* Euro dips after Monti says will quit once budget passed
* ECB rate cut prospects hurt euro
* Italian turmoil threatens contagion effect on Spain
* Fed meeting on Wednesday significant for dollar
By Anooja Debnath
LONDON, Dec 10 (Reuters) - The euro dipped against the dollar on Monday as political turbulence in Italy stoked concerns about the region’s near-term outlook.
The euro was seen susceptible to further losses as the gap between euro zone peripheral bond yields and their German counterparts widened after Italian Prime Minister Mario Monti said on Saturday he would resign once the 2013 budget was passed.
An election in February looks probable, raising questions over who will navigate the euro zone’s third-biggest economy out of the debt crisis
The euro was down 0.1 percent on the day at $1.2910, not far from a two-week low of $1.2876 set last Friday. Traders cited stop-loss orders above $1.2920 and near-term support at $1.2842, its 233-day moving average.

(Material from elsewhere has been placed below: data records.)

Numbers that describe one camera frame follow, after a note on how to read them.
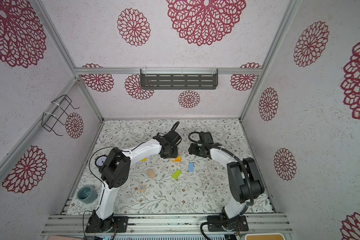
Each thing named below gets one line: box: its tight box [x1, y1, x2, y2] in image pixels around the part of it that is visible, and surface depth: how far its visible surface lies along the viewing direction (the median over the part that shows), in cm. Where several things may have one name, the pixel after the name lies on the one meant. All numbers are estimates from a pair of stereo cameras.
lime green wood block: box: [172, 169, 182, 180], surface depth 92 cm
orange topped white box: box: [244, 233, 286, 240], surface depth 68 cm
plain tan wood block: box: [148, 168, 156, 179], surface depth 94 cm
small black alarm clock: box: [94, 154, 108, 174], surface depth 95 cm
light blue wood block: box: [189, 162, 194, 173], surface depth 96 cm
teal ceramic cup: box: [76, 186, 98, 204], surface depth 80 cm

The euro posted its biggest weekly losses against the dollar in a month last week, as speculators bet against the single currency on expectations that the European Central Bank will cut interest rates early next year.
“The timing of the Italian news is a surprise and the short term response has been negative for the euro, like we have seen in 10-year Italian bond yields,” said Steven Saywell, global head of FX strategy at BNP Paribas.
“There hasn’t however been an as dramatic a fall in foreign exchange for now as there has been in the fixed income market,” Saywell said, adding that the euro had not moved much from Friday’s close and that BNP Paribas would not yet sell the euro.
Ten-year Italian borrowing and default insurance costs jumped on Monday, pushing Spanish 10-year yields higher after Monti’s announcement hurt riskier European debt.
While Italy has nearly completed its planned bond market funding for this year, the latest political turmoil could hinder its ability to borrow around 420 billion euros in 2013.
There could also be an impact on neighbouring Spain whose government is studying the need for outside help.
Concerns about core euro zone countries also weighed on the single currency. Germany’s Bundesbank last week slashed its growth outlook for Europe’s largest economy to 0.4 percent in 2013 from an early estimate of 1.6 percent.
Caution about fresh monetary easing steps from the Federal Reserve later this week limited the dollar’s advance.
“People are just positioning themselves for the last decent week we could have in terms of data before getting into the Christmas period,” said David Bloom, global head of FX research at HSBC. “The Fed meeting will be important.”
Many economists expect the Fed to announce on Wednesday monthly bond purchases of $45 billion, signalling it will keep pumping money into the economy to bring down unemployment.
Signs Washington policymakers are no closer to averting tax hikes and spending cuts set to take hold next year, which analysts say could push the U.S. economy back into recession, also weighed on the dollar.
The greenback fell 0.2 percent on the day to 82.25 yen as traders said macro funds cut long dollar positions.
Data showed speculators’ net yen short positions last week rose to their highest since mid-2007. With short bets already stretched, traders said it would be difficult for the dollar to advance against the Japanese currency.
But some saw a drop in the dollar as a buying opportunity.
Morgan Stanley recommended buying dollars at 82.00 yen, with a stop of 81.50 yen and a target of 84.00 yen.
The bank expected a weaker yen on the prospect of further monetary easing by the Bank of Japan after a general election next Sunday.
The opposition Liberal Democratic Party is expected to win and this is likely to see more pressure on the BOJ to ease policy.